We start by explaining the following demo program which prints Got a timer interrupt. repeatedly every QUANTUM time units (e.g., microseconds).

#define QUANTUM 1000000

int main() {
    /* Register the handler. */
    asm("csrw mtvec, %0" ::"r"(handler));

    /* Set a timer period. */
    mtimecmp_set(mtime_get() + QUANTUM);

    /* Enable timer interrupt. */
    asm("csrs mie, %0" ::"r"(0x80));
    asm("csrs mstatus, %0" ::"r"(0x8));

    /* When receiving a timer interrupt, the CPU behaves as if a
       call to handler() is inserted into the while loop below. */
    while(1);
}

void handler() {
    printf("Got a timer interrupt.");
    mtimecmp_set(mtime_get() + QUANTUM);
    /* When invoking mret, the CPU behaves as if handler()
       is returning to the while loop in main() above. */
    asm("mret");
}

Register the handler

The first line of the main function registers function handler as the interrupt handler. The C language syntax might look a bit scary, but its job is actually very simple.

First, mtvec is a Control and Status Register (CSR), meaning that it has special purposes unlike the general-purpose registers. The special purpose of mtvec is to hold the starting address of the interrupt handler. In other words, the CPU would set the program counter to the value held by mtvec when receiving an interrupt. You can learn more about mtvec in chapter 3.1.7 of the RISC-V reference manual.

Second, csrw is the CPU instruction for writing a CSR and, in this case, the value written to the mtvec CSR is the address of the first instruction in function handler. Say this address is 0x8000002C, we can directly write asm("csrw mtvec, %0" ::"r"(0x8000002C)) as well. By using function pointer handler, the compiler will figure out this address for us. And this line of C code would likely be compiled to the following assembly:

asm

lui     a5,0x80000  # a5 is now 0x8000_0000
addi    a5,a5,44    # a5 is now 0x8000_002C
csrw    mtvec,a5    # write the value of a5 to mtvec

The compiler can also choose registers and instructions other than a5, lui and addi as long as the address of handler's first instruction is written to mtvec.

Set a timer period

The second line of the main function sets a timer period of QUANTUM just like we set a 15-second period in the screenshot. You can find function mtimecmp_set and mtime_get in earth/cpu_intr.c of egos-2000. They are copy-pasted from the CPU reference manual and their job is to read or write 8-byte values at special memory addresses.

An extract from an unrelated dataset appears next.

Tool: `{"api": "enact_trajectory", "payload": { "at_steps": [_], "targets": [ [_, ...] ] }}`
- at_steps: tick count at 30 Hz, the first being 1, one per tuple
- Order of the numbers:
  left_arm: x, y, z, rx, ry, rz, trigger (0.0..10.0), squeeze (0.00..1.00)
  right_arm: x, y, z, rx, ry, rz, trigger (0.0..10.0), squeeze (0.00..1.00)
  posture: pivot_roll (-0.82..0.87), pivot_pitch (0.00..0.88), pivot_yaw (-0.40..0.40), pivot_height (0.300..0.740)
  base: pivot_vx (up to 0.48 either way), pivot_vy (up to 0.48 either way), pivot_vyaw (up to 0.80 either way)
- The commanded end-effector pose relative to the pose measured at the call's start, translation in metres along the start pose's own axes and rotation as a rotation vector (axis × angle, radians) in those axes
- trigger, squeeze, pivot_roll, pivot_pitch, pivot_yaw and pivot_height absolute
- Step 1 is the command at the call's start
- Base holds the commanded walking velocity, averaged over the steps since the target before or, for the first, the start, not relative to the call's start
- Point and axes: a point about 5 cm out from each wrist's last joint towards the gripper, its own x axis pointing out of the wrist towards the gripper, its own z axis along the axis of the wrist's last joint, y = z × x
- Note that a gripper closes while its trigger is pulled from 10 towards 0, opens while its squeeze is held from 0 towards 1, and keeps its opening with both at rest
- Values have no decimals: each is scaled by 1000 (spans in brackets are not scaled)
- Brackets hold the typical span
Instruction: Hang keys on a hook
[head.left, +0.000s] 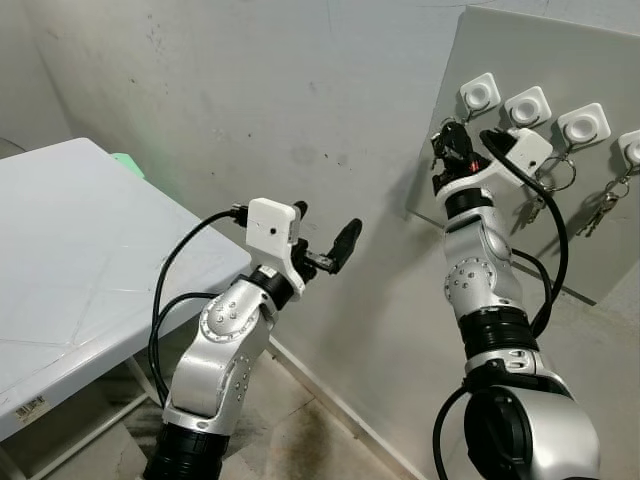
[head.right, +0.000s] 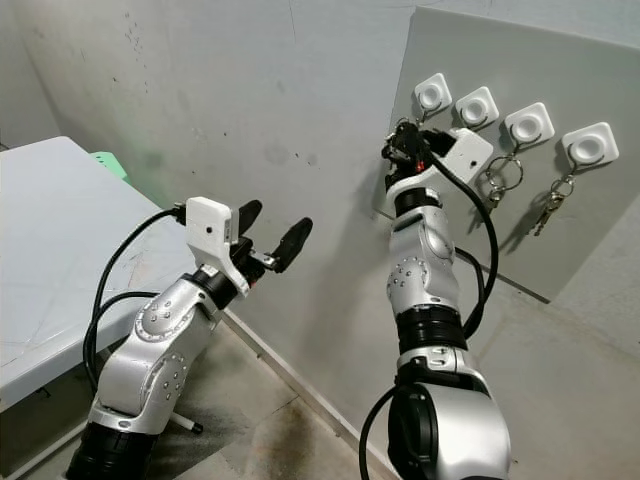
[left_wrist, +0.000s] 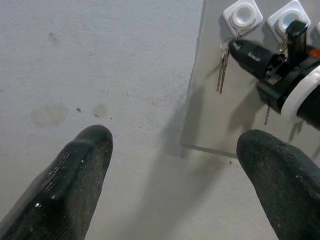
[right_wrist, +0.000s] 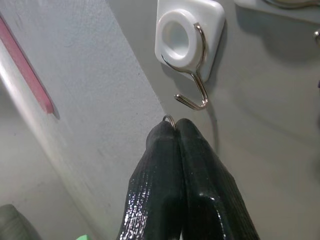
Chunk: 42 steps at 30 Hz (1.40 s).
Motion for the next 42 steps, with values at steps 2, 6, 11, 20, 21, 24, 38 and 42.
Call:
{"api": "enact_trajectory", "payload": {
  "at_steps": [2, 6, 11, 20, 21, 24, 38, 42],
  "targets": [
    [2, -3, 5, -2, -11, -10, 10000, 0, 4, 3, 7, 7, -30, 17, 10000, 0, 37, 0, -44, 740, 0, 0, 0],
    [2, -3, 5, -4, -11, -10, 10000, 0, 1, 6, 11, -4, -76, 47, 10000, 0, 36, 0, -40, 740, 0, 0, 0],
    [3, -3, 6, -7, -12, -9, 10000, 0, 2, 6, 13, 9, -93, 43, 10000, 0, 37, 0, -39, 740, 0, 0, 0],
    [2, -3, 5, -11, -10, -6, 10000, 0, 3, 2, 14, 32, -105, 8, 10000, 0, 37, 0, -39, 740, 0, 0, 0],
    [2, -3, 5, -11, -11, -4, 10000, 0, 4, 1, 14, 39, -102, -3, 10000, 0, 37, 0, -39, 740, 0, 0, 0],
    [2, -3, 6, -11, -12, -4, 10000, 0, 3, 2, 15, 38, -114, -3, 10000, 0, 37, 0, -39, 740, 0, 0, 0],
    [4, -4, 6, -11, -16, -8, 10000, 0, -1, 11, 6, 1, -80, 101, 10000, 0, 34, 0, -40, 740, 0, 0, 0],
    [5, -5, 6, -12, -16, -8, 10000, 0, -1, 15, 9, 23, -109, 137, 10000, 0, 34, 0, -40, 740, 0, 0, 0]
  ]
}}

Specifically, mtime and mtimecmp represent two special memory addresses. mtime_get reads 8 bytes from mtime representing how many time units have elapsed since the CPU was powered on. Hence, this 8-byte value at mtime is automatically incremented by the CPU as time proceeds, and the return value of mtime_get depends on when this function is invoked. When the value at mtime equals the value at mtimecmp, a timer interrupt will be raised, which explains why this line of code sets a timer period of QUANTUM.

TIP

You may regard the timer as a simple device controlled by mtime and mtimecmp. In addition to mtime and mtimecmp, there exist other special memory regions that are used to control various devices connected to the CPU. You will learn about another such region in P5 in which we will use memory-mapped I/O to control an SD card.

Enable timer interrupt

The main function then sets bit#3 of mstatus and bit#7 of mie to 1 (i.e., 0x8 is 1<<3, 0x80 is 1<<7) with the CSR set bit instruction csrs. According to Figure 7 and Figure 16 from the RISC-V reference manual, bit#3 of mstatus is called mstatus.MIE where MIE stands for Machine Interrupt Enable, and bit#7 of mie is called mie.MTIE where MTIE stands for Machine Timer Interrupt Enable.

Failed to load picture

For the purpose of P2, it is enough to know that setting the mstatus.MIE and mie.MTIE bits will enable timer interrupts on the CPU while setting either of them to 0 would disable timer interrupts. We recommend you to scan through chapter 3.1.6 and 3.1.9 of the RISC-V reference manual for mstatus and mie, but don't feel obliged to understand everything. We will explain the other bits of these CSRs in the next few projects.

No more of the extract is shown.